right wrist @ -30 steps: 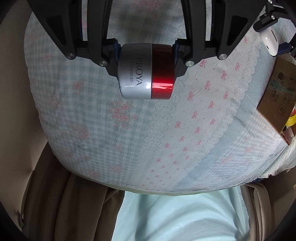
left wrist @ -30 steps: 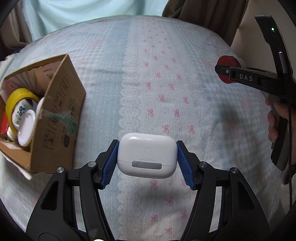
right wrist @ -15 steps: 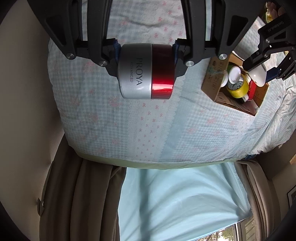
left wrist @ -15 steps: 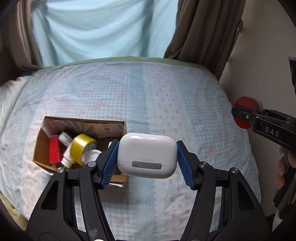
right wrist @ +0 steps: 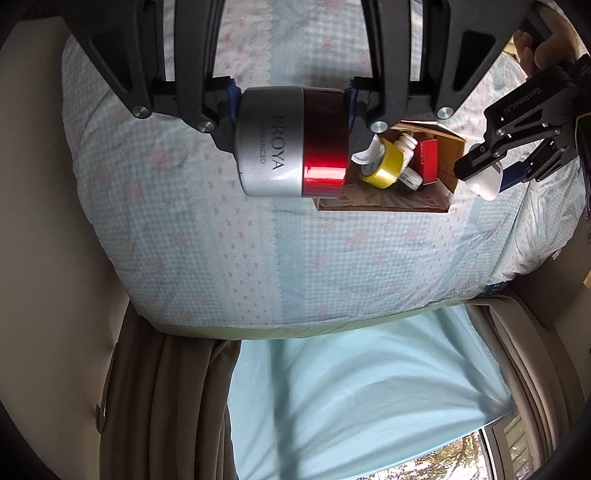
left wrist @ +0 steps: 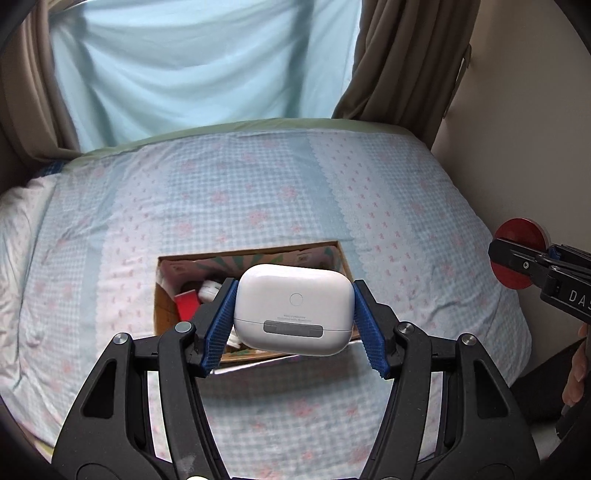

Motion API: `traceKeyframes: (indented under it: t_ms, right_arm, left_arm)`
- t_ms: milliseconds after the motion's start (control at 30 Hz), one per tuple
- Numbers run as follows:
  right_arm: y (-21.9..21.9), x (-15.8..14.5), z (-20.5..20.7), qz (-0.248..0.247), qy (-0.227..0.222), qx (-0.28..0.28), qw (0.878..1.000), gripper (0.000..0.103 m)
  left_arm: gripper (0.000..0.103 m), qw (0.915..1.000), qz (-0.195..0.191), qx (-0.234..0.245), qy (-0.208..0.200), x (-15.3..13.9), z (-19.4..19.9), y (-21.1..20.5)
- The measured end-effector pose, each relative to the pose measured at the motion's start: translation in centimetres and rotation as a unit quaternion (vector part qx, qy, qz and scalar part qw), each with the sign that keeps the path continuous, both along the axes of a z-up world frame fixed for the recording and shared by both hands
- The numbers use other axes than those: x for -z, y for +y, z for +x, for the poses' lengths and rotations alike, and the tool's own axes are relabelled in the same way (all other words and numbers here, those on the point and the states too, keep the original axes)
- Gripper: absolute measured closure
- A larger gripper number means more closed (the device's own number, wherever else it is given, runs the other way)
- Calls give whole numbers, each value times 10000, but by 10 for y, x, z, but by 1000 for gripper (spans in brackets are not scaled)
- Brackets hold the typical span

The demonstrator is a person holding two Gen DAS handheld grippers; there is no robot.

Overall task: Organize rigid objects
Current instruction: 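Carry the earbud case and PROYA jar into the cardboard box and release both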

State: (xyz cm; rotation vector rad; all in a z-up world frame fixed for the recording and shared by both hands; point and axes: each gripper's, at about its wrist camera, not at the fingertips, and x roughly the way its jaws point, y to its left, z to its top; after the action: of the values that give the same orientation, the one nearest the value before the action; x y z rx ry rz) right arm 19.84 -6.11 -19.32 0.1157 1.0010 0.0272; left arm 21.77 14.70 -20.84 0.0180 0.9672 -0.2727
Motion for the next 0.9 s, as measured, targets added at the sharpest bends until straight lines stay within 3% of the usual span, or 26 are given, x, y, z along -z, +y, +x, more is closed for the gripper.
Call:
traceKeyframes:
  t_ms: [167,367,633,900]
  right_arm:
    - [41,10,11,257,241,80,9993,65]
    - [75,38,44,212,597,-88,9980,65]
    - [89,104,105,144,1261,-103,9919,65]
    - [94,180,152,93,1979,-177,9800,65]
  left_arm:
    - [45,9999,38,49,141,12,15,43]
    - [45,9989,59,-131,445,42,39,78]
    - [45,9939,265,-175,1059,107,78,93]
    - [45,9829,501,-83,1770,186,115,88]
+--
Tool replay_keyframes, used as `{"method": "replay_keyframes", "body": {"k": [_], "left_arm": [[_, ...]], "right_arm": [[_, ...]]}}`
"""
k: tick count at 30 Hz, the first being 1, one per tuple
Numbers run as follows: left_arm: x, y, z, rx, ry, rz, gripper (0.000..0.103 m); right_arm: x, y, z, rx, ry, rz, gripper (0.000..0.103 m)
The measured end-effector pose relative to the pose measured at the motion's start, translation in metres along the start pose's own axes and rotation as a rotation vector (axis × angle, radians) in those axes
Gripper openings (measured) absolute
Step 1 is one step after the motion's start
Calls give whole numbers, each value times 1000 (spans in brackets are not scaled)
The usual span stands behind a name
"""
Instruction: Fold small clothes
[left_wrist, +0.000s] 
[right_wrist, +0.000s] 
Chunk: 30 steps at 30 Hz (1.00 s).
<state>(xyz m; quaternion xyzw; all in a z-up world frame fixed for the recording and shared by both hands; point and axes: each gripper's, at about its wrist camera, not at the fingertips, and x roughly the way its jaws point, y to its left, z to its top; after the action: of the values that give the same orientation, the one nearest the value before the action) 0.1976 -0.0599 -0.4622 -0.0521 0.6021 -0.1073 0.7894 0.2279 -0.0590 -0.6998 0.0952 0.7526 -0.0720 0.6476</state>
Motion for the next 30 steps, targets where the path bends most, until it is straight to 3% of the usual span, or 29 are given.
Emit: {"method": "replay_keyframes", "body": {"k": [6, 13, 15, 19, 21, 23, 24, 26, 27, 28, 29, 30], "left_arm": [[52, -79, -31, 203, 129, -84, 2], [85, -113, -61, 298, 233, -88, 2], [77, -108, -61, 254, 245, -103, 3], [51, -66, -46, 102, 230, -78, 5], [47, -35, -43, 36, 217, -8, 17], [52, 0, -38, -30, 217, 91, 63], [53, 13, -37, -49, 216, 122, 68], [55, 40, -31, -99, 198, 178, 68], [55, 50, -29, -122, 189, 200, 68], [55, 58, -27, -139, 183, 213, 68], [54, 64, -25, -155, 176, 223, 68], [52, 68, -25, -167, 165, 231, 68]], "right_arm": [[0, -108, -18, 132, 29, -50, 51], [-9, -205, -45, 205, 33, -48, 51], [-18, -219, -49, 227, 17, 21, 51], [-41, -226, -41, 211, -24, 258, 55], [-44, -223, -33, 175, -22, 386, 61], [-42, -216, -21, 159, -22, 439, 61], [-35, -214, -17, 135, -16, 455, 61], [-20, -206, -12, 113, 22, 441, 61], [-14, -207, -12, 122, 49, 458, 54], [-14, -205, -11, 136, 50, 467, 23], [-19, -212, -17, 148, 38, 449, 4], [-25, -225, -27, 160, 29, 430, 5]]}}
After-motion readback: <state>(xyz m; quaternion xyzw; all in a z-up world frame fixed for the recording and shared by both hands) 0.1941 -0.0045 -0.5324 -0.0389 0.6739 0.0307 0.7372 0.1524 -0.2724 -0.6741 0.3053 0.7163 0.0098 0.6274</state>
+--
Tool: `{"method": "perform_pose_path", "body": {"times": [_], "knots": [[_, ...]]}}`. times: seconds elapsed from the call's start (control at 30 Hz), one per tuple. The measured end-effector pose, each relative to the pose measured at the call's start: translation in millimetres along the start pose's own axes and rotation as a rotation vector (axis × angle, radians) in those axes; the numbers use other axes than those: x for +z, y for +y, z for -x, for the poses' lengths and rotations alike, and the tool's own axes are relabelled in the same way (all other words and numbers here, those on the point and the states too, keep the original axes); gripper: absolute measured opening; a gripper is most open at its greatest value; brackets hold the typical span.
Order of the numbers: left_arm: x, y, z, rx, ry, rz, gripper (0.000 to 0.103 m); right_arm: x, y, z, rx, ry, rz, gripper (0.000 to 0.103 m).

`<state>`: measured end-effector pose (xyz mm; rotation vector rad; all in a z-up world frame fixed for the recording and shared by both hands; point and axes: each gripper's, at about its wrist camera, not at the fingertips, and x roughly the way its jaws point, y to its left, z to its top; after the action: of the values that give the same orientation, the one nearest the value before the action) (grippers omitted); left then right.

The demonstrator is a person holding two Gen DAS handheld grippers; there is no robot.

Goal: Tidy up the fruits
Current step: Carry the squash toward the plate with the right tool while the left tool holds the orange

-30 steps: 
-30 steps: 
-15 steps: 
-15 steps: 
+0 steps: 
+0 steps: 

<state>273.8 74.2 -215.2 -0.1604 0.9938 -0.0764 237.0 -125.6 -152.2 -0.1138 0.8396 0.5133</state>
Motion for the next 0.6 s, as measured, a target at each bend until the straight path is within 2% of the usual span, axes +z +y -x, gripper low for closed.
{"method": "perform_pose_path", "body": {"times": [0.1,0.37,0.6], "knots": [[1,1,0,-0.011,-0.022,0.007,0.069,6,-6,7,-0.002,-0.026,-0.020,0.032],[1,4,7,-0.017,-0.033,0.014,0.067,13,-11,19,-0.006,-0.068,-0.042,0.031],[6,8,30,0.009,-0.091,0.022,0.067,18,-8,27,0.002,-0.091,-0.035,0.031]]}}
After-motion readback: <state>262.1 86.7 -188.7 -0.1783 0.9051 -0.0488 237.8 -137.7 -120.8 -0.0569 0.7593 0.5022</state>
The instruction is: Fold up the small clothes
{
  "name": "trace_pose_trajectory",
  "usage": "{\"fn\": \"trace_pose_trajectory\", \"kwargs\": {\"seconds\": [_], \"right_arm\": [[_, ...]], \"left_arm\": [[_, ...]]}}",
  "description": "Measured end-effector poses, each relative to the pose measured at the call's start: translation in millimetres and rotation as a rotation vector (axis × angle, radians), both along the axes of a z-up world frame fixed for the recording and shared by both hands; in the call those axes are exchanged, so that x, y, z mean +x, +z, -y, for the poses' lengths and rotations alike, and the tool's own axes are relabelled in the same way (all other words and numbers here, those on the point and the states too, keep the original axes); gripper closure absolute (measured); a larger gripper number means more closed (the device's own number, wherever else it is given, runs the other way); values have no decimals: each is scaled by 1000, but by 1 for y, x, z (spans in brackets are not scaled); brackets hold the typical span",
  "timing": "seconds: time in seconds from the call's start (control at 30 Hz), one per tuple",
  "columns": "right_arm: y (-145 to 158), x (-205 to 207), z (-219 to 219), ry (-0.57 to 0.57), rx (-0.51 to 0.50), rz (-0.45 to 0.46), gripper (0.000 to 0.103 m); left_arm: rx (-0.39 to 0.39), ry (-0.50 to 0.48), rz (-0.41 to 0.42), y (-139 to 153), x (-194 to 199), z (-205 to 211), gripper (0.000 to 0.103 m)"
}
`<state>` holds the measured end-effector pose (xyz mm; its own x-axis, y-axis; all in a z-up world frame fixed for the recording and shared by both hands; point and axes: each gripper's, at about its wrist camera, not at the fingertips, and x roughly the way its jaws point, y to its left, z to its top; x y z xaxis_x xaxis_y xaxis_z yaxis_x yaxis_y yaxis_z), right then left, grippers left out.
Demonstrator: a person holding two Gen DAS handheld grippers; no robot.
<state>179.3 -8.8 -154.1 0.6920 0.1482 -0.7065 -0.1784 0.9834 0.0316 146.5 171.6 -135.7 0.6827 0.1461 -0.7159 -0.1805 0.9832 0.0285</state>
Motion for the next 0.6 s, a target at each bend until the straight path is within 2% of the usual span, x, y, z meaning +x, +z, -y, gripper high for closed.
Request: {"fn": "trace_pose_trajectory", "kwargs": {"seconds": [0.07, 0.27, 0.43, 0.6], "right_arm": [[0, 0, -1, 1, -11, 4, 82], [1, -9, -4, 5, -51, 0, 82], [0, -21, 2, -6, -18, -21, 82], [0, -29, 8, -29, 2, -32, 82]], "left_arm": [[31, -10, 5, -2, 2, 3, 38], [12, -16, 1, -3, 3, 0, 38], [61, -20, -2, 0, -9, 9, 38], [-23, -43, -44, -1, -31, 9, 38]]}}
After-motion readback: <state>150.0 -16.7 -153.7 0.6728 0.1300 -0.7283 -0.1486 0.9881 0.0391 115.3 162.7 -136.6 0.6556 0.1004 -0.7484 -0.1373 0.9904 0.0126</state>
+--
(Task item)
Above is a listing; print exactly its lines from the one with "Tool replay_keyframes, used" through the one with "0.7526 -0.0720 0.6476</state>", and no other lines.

(Result of this exercise)
Tool replay_keyframes, used as `{"method": "replay_keyframes", "body": {"k": [_], "left_arm": [[_, ...]], "right_arm": [[_, ...]]}}`
"""
k: tick count at 30 Hz, the first being 1, one per tuple
Numbers run as follows: left_arm: x, y, z, rx, ry, rz, gripper (0.000..0.103 m); right_arm: x, y, z, rx, ry, rz, gripper (0.000..0.103 m)
The measured end-effector pose relative to the pose measured at the motion's start, translation in metres along the start pose's own axes and rotation as a rotation vector (axis × angle, radians) in those axes
Gripper openings (measured) absolute
Step 1 is one step after the motion's start
Calls give whole numbers, each value times 1000 (spans in brackets are not scaled)
The usual span stands behind a name
"""
Instruction: Fold small clothes
[left_wrist, +0.000s] 
[right_wrist, +0.000s] 
Chunk: 30 steps at 30 Hz (1.00 s).
<state>(xyz m; quaternion xyzw; all in a z-up world frame fixed for the recording and shared by both hands; point and axes: each gripper's, at about its wrist camera, not at the fingertips, and x roughly the way its jaws point, y to its left, z to its top; after the action: of the values that give the same orientation, the one nearest the value before the action) 0.1976 -0.0599 -0.4622 -0.0521 0.6021 -0.1073 0.7894 0.2279 -0.0590 -0.6998 0.0952 0.7526 -0.0720 0.6476</state>

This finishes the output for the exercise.